Lack of Sleep and Cancer: Is There a Connection?
Long-term sleep disruptions may raise the risk of some cancers. But sleep and cancer are intertwined in other ways too. Getting a good night’s sleep is difficult during cancer treatment and can be a lifelong challenge for survivors.
“In our research, nearly one in four survivors of childhood cancer had difficulty falling asleep and staying asleep,” says cancer expert Kathryn Ruble, M.S.N., Ph.D. , of the Johns Hopkins Kimmel Cancer Center . “Helping cancer survivors improve their sleep might help them perform at school, on the job, and throughout their lives.”
How do sleep and cancer influence each other, and what can you do about a lack of sleep? Here’s what researchers have learned.
Long stretches of shift work may increase cancer risk.
Disruptions in the body’s “biological clock,” which controls sleep and thousands of other functions, may raise the odds of cancers of the breast, colon, ovaries and prostate. Exposure to light while working overnight shifts for several years may reduce levels of melatonin, encouraging cancer to grow.
What you can do: “It’s important to keep up with recommended cancer screenings including mammograms , screening tests for colorectal cancer, and prostate checks recommended by your doctor,” Ruble says.
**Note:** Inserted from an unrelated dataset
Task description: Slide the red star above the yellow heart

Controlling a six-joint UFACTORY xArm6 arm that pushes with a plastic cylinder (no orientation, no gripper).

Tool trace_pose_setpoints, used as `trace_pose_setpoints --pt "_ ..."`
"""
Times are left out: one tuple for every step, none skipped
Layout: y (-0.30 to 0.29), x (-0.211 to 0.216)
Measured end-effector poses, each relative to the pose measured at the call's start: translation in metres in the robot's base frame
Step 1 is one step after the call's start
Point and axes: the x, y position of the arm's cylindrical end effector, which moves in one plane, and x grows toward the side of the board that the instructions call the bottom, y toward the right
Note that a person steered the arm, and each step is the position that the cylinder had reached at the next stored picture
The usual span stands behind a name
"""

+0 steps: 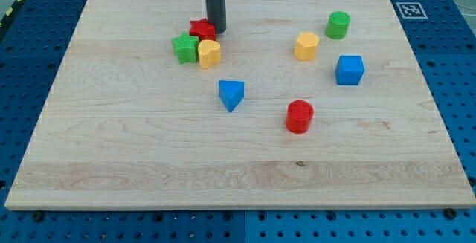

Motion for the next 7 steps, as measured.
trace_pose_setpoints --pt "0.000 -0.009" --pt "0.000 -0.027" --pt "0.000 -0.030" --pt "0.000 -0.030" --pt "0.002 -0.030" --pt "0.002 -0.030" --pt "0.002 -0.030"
Cancer therapy side effects and emotions can disrupt sleep.
During cancer treatment, anxiety , depression , deep fatigue, digestive-system problems, breathing problems, hot flashes, night sweats and pain can all keep you from falling asleep and staying asleep.
What you can do: Tell your doctor about your lack of sleep. Ask if you can be interrupted less often during sleep if you’re in the hospital. Relaxation techniques and cognitive behavioral therapy can help. Stick to a regular bedtime and wake-up time. Also, try to limit caffeine and reset your body clock by getting outdoors or sitting by a sunny window during the day.
Insomnia can bother cancer survivors for years and even decades.
“Lack of sleep has a huge impact on anyone’s ability to function in school or on the job,” Ruble says. “We are finding sleep problems in young survivors and want to know if they help explain the academic challenges they face.”
What you can do: Ruble says the long-term side effects of treatment may explain survivors’ sleep problems, but activities that interfere with good sleep may also play a role. “Staying up late to play video games or watch TV and a lack of exercise can get in the way too,” she says.
Cancer Survivors May Deal With Sleep-Disordered Breathing
From loud snores to pauses in breathing during slumber, sleep-disordered breathing affected 19 percent of childhood cancer survivors in a recent Johns Hopkins study. That’s nearly five times higher than the rate in healthy children. And sleep problems are likely to persist into adulthood. “As more and more people live for decades beyond cancer, helping survivors sleep better is an important health issue,” says lead researcher Kathryn Ruble, M.S.N., Ph.D.